The average 2D refraction maps for the different groups and measurement times are presented from baseline to the first-year visit in
Figure 4a and from baseline to the second-year visit in
Figure 4b.
Supplementary Tables S1 to
S4 present the statistical results for the different cases where the retinal maps were divided into nine regions. As expected, the hyperopic children, regardless of the levels of myopic shift during the observation period, had more relative hyperopic defocus in the central retina, with a distribution of refraction in the superior–nasal to inferior–temporal direction. No statistical difference in the average baseline refraction for each of the nine regions was found among the three progression groups. For emmetropic children, the average distribution patterns in all groups were quite like each other and similar to those of hyperopes but with less relative hyperopia in the whole map. The differences among the progression groups were larger in the superior retina; the PR means at 1 year in the superior retina in the slow-, moderate-, and fast-progression groups were −0.14 ± 0.41 D, −0.27 ± 0.35 D, and −0.44 ± 0.38 D, respectively (
P = 0.041, ANOVA). The mean refraction in the central region of the fast-progression group was slightly but significantly more myopic than in both the moderate- and the slow-progression groups; the PR means in the central region in the slow-, moderate-, and fast-progression groups were 0.13 ± 0.23 D, 0.1 ± 0.27 D, and −0.04 ± 0.27 D, respectively (
P = 0.046, ANOVA). The same trend was found in the central location; the refraction means for the slow-, moderate-, and fast-progression groups were 0.05 ± 0.25 D, 0.03 ± 0.26 D, and −0.09 ± 0.28 D, respectively (
P = 0.043, ANOVA). A significant correlation between PR and myopia progression was found in the middle column of the regions in emmetropes. The correlation was gradually weakened from the superior region to the inferior region (
r values for refraction changes at the first-year visit were 0.308, 0.256, and 0.243 for the superior, central, and inferior regions, respectively;
r values for axial length change at the first-year visit were −0.385, −0.379, and −0.31 for the superior, central, and inferior regions, respectively). In the group of myopic children, PR had the tendency to become more relatively hyperopic in the peripheral retina in the horizontal meridian (for this study, the averaged relative peripheral hyperopia for 30° eccentricity was less than 2 D), in both the superior and inferior regions.
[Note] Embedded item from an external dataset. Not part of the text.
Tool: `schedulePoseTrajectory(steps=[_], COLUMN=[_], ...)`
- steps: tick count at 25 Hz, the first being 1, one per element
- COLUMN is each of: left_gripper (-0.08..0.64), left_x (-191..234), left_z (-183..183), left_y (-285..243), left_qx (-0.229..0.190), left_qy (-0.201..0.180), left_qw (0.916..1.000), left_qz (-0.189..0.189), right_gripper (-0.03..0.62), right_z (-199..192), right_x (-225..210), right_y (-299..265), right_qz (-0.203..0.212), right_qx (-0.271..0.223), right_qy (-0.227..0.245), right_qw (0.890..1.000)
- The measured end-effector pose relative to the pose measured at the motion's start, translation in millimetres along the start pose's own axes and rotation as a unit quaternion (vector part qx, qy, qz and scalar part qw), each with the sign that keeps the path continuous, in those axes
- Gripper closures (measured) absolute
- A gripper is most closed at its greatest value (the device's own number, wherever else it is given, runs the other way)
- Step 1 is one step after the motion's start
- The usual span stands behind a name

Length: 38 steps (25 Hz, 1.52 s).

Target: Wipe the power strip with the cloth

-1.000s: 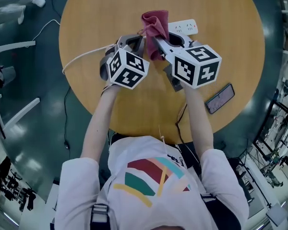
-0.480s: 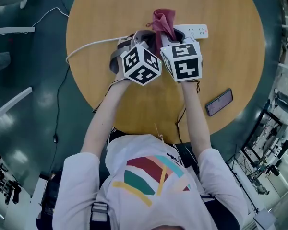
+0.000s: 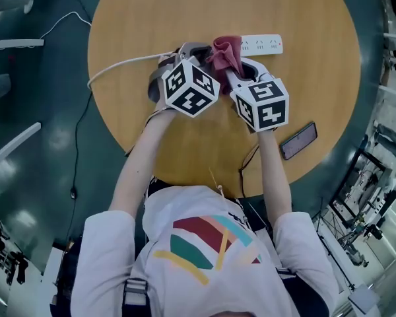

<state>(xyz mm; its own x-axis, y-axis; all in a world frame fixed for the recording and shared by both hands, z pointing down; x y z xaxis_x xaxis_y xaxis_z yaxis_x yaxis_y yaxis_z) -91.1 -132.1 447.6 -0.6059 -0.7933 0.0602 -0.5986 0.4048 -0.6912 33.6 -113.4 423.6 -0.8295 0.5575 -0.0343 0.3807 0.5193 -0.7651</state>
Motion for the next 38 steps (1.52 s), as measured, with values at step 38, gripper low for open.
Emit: schedulePoseTrajectory(steps=[38], left_gripper=[0.531], left_x=[-5.9], left_z=[17.6], left_y=[0.9], left_qx=[0.007], left_qy=[-0.015], left_qw=[0.9998], left_qz=[-0.014], right_gripper=[0.554], right_z=[80.6], right_x=[-119.2], right_y=[-26.1], right_qz=[0.196], right_qx=[0.244], right_qy=[0.697], right_qw=[0.645])
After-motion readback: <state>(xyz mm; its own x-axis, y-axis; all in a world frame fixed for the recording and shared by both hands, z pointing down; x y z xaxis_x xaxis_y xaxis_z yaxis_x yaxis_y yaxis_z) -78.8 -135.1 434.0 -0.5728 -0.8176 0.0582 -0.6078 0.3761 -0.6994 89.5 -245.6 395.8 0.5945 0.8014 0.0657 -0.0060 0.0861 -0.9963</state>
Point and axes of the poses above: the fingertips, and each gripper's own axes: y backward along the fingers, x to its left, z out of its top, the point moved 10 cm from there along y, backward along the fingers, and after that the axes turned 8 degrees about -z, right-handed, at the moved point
For the 1-year visit, the fast-progression group had significantly more myopia in the central retina compared to the slow-progression group and the moderate group; for the 1-year study, central refractions in the slow, moderate, and fast groups were −1.76 ± 1.21 D, −1.18 ± 0.8 D, and −3 ± 1.87 D, respectively (χ
2 = 14.996,
P < 0.001). Nevertheless, in the 2-year study, no significant differences were found for central refraction; central refractions in the slow, moderate, and fast groups were −1.81 ± 1.63 D, −1.76 ± 1.55 D, and −1.71 ± 1.09 D, respectively (
F = 0.019,
P = 0.981). The refraction means in all subdivided regions were significantly correlated with central myopic progression.